Problem description:
The records appear below. Report how many of their lines contain the word "things", giving the number alone.

Data under study:
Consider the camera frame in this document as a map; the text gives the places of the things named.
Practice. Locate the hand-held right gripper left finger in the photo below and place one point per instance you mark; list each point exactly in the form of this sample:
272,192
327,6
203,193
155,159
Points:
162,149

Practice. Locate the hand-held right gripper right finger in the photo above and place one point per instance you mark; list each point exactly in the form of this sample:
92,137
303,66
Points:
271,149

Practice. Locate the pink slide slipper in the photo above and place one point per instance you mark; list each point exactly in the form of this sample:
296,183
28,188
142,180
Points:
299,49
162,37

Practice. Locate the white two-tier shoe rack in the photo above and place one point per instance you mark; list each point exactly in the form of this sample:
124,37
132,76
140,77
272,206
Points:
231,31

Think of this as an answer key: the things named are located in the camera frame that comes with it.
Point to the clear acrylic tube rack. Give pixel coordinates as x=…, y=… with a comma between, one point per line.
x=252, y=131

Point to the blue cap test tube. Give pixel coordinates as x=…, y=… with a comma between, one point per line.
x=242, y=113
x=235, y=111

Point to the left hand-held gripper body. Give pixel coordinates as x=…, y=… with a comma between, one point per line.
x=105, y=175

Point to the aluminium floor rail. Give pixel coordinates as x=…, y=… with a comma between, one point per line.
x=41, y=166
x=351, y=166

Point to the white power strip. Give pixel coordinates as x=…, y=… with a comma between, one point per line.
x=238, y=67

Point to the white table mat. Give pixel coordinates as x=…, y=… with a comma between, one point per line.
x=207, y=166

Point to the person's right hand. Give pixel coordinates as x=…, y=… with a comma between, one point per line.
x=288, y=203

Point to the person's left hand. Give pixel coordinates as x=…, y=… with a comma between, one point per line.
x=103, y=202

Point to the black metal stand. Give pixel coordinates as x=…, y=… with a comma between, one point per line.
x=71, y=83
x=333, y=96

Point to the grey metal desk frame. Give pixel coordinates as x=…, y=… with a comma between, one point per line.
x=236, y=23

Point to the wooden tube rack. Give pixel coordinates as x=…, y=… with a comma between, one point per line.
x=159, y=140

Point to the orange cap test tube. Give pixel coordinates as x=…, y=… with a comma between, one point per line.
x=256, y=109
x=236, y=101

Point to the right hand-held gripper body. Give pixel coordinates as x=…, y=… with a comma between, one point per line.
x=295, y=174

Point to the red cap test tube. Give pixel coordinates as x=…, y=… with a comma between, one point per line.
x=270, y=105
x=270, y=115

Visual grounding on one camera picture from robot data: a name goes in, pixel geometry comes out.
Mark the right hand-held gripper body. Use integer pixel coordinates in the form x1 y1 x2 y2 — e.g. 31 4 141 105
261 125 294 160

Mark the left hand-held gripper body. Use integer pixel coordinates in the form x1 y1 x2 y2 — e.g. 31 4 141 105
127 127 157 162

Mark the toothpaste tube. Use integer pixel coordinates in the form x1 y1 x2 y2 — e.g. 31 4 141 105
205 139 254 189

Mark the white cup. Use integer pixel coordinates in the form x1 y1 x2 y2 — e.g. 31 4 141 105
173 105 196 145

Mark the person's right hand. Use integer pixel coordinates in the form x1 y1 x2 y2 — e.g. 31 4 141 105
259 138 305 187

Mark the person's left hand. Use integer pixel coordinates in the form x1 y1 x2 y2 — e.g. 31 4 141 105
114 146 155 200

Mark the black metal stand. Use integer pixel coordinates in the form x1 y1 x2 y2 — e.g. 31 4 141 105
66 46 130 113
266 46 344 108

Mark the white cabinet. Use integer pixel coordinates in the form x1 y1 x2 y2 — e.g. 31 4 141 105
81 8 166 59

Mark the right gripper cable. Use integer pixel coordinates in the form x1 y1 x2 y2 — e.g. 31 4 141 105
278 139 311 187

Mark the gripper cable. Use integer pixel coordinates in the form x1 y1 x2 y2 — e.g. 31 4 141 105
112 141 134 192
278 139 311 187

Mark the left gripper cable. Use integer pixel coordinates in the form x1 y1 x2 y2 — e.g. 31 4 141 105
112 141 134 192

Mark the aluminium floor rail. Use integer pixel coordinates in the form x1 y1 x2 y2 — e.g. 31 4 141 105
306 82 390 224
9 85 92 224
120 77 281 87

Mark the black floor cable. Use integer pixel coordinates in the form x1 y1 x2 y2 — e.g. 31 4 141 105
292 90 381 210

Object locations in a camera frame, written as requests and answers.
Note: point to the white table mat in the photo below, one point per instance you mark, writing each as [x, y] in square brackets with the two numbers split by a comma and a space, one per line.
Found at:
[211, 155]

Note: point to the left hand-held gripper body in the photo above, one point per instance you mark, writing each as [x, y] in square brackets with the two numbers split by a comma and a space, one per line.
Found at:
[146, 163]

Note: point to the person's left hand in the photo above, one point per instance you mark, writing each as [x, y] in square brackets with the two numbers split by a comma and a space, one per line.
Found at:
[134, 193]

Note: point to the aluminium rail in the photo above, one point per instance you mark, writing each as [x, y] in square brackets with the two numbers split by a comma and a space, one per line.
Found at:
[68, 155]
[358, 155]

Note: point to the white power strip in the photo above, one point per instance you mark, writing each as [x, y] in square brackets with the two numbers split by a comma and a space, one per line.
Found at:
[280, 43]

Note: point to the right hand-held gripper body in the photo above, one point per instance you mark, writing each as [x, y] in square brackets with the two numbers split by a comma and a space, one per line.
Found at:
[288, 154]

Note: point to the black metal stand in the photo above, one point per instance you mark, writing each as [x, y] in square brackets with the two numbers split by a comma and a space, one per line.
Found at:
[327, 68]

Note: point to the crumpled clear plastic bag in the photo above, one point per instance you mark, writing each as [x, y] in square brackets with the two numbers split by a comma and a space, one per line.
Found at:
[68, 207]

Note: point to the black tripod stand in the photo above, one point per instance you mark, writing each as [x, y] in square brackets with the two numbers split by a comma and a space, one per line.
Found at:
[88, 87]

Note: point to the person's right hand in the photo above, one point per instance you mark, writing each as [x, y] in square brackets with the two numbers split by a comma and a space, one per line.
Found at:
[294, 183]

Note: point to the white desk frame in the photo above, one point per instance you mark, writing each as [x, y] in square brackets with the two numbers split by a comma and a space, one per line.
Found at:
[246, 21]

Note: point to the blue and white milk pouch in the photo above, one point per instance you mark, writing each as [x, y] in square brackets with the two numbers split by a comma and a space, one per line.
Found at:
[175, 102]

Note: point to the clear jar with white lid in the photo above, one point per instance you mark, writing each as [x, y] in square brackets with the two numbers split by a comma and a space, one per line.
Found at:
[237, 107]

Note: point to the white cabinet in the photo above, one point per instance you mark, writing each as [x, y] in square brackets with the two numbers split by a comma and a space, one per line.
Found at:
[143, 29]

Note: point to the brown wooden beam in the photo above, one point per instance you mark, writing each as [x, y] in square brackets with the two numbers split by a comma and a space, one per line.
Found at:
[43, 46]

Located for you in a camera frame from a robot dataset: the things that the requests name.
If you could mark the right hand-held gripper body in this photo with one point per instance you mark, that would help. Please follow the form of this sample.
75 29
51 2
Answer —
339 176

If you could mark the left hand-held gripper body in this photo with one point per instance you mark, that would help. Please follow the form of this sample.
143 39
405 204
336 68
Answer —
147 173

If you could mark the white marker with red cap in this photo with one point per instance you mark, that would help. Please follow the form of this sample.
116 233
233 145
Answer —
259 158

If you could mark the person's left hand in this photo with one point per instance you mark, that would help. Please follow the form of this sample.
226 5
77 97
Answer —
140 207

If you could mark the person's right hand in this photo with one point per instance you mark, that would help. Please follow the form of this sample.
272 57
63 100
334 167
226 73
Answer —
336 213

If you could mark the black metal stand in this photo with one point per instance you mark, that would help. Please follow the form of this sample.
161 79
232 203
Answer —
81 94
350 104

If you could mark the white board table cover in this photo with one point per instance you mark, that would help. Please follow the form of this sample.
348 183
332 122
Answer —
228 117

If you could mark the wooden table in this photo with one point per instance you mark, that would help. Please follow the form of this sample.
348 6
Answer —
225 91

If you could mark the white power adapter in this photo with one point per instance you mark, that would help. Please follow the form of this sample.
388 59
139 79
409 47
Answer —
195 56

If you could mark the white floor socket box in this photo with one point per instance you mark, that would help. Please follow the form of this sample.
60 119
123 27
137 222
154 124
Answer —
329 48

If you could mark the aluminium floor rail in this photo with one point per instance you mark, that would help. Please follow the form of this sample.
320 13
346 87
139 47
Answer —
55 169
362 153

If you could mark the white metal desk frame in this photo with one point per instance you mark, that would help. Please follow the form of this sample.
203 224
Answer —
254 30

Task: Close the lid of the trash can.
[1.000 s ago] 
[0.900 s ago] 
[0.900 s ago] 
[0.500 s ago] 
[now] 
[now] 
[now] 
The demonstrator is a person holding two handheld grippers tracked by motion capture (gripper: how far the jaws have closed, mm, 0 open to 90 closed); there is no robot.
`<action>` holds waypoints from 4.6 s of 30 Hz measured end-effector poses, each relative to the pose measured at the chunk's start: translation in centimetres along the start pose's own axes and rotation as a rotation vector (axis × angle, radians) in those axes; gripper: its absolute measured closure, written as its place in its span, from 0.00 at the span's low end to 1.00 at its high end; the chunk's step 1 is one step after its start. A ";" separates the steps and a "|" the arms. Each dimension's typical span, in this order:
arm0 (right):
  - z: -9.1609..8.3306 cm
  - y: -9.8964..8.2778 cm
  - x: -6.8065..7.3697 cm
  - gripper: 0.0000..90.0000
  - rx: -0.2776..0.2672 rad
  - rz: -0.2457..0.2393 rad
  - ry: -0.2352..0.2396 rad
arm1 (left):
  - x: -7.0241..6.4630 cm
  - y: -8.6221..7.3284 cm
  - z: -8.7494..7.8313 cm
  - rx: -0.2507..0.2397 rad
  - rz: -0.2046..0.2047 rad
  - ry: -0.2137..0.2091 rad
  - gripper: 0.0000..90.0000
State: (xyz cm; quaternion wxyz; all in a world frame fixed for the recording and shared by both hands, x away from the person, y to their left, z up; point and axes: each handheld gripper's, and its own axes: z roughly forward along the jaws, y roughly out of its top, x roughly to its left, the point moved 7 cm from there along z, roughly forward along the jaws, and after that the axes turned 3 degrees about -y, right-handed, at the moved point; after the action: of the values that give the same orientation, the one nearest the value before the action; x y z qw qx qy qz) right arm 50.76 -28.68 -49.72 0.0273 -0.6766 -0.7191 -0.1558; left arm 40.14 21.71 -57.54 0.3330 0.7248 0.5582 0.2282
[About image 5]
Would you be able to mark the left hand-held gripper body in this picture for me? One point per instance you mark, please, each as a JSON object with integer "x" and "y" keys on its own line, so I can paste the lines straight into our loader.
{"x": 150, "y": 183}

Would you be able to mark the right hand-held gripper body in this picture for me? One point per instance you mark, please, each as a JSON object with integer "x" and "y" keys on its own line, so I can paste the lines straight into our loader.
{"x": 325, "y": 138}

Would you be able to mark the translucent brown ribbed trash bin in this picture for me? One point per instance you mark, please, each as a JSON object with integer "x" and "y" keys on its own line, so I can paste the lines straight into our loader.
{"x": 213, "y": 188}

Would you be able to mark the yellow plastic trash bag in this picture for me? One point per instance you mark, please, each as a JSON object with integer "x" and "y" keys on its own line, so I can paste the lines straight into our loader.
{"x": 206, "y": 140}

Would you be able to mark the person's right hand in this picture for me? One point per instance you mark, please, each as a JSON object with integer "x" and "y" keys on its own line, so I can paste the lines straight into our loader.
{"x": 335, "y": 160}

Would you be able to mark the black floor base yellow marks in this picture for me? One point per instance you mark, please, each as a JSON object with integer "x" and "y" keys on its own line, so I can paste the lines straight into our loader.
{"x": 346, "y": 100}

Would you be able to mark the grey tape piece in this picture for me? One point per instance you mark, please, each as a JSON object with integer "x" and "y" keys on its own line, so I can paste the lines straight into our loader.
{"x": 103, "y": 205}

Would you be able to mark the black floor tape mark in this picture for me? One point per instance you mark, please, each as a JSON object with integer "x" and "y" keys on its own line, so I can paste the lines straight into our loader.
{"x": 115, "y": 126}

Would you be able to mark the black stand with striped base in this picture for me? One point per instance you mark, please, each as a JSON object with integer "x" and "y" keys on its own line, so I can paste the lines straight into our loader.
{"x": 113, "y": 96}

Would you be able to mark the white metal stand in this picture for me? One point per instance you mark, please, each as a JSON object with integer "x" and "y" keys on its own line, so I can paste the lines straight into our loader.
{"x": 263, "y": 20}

Solution for this problem:
3